The deepest and most extensive sublevels housed the laboratories and test chambers, equivalent in size and facilities to a medium-size university. Here in the main test chamber a series of rubber-lined stainless-steel tanks contained a profusion of marine animal and plant life. Temperature and salinity varied from tank to tank, ranging from subzero to equatorial with all the graduations in between. Ultraviolet panels mimicked the action of sunlight and sprinklers supplied calibrated amounts of rainfall. Oceanic and climatic conditions were replicated as faithfully as science knew how and technology could achieve.

From the observation booth behind the yellow gantry rail, Dr. Jeremiah Rolsom, scientific director of ASP, watched three masked and rubber-suited operatives manhandling a drum along the gantry to the feeder chute of tank 9. The drum was painted bright pink with a large black N on its side.

"Is this the last of the batch?" Rolsom asked a technician seated at the instrument console.

"Yes, sir."

"What concentration?"

"Thirty-four percent."

Rolsom nodded and nibbled his lower lip, his round black face bearing the reflection of the arc lights high up in the vaulted ceiling of the chamber. He said over his white-coated shoulder, "We're trying inorganic nitrogen in varying concentrations.
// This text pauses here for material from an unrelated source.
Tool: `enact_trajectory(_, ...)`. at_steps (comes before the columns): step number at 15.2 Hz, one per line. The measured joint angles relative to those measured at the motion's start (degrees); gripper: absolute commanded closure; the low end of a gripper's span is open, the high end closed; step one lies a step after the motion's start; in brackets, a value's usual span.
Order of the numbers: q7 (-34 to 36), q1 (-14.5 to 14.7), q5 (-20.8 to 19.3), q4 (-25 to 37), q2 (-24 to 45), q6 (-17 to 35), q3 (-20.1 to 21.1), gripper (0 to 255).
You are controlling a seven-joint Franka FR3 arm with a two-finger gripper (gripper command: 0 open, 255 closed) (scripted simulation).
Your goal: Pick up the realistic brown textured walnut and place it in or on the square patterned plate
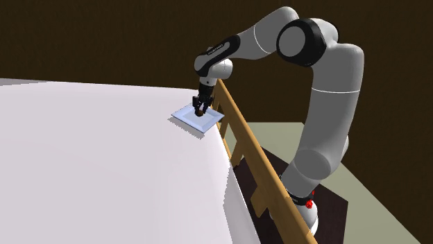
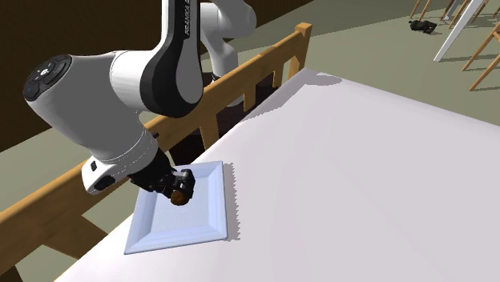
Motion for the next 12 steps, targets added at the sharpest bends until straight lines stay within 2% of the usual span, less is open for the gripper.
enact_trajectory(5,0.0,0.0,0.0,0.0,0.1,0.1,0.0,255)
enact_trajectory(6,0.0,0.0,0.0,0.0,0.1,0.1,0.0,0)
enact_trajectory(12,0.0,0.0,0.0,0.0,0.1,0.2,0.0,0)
It's pretty much the same as the fertilizer used by farmers, except the proportion is what a lake might receive in runoff over five years." He turned to face Major Madden, who was standing with his arms behind his back, pointed chin slightly raised. "Essentially it's the same process, only speeded up by a factor of several thousand."
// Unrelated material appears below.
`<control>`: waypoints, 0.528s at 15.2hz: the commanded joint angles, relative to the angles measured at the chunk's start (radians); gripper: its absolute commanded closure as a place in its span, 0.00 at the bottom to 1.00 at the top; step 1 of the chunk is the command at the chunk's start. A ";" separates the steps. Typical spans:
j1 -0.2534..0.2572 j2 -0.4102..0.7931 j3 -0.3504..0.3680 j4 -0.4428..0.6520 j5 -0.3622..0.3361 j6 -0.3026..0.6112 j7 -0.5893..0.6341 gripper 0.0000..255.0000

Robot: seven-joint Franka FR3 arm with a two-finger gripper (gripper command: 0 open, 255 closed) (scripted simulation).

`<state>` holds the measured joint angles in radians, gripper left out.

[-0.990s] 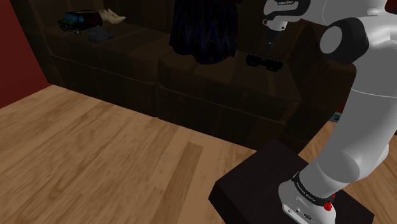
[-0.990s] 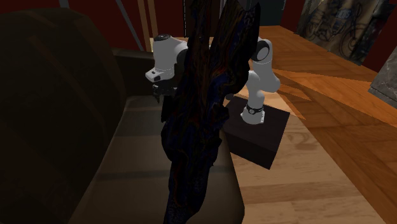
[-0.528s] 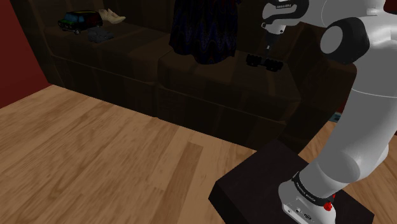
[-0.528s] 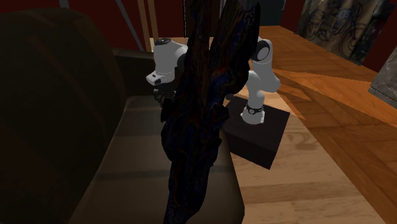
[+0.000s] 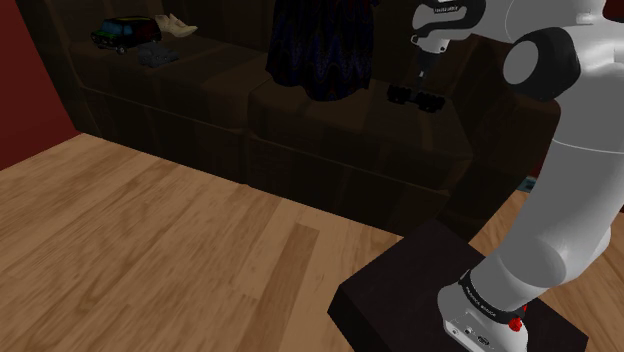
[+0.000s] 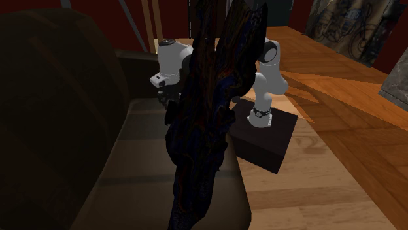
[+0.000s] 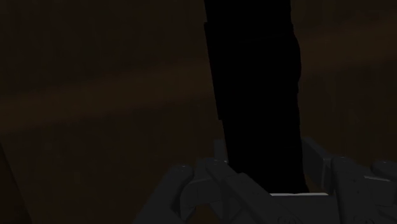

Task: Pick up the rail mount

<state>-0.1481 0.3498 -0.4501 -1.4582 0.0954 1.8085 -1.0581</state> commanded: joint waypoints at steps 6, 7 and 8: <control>-0.009 0.007 -0.002 0.096 0.002 -0.090 -0.002 1.00; -0.011 0.009 -0.002 0.113 0.003 -0.104 -0.003 1.00; -0.013 0.012 -0.003 0.130 0.004 -0.119 -0.003 1.00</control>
<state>-0.1594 0.3569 -0.4529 -1.3519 0.0979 1.7084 -1.0620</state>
"How soon before you get results?"

"Three to four weeks. We're trying to duplicate the Lake Erie experience." Rolsom used his large strong hands to illustrate his explanation. "Rainwater draining from the farmlands of the Middle West"-- the hands swept down, the pink pads of his fingers outspread--"took with it the nitrogen from the soil equivalent to the sewage of about twenty million people, which was double the population of the Lake Erie hinterland at that time. What happened? The nitrogen balance of the lake was disturbed. You got these huge algae blooms, which grew unchecked. As the blooms decayed the bacterial action consumed most of the lake's free oxygen, killing off fish and plants. Result? The classic case of eutrophication--and one dead lake."

Madden looked past him into the chamber. "It might work with a lake, but will it work with an ocean?"

"Sure, given time, plus vast amounts of nitrogen-rich fertilizer." Rolsom stuffed tobacco into an old briar pipe and pointed the stem at the rows of tanks through the window. "But don't forget--that's only one option open to us. Out there you've got just about every conceivable combination of herbicidal overkill. It all depends what you want to happen and how quickly."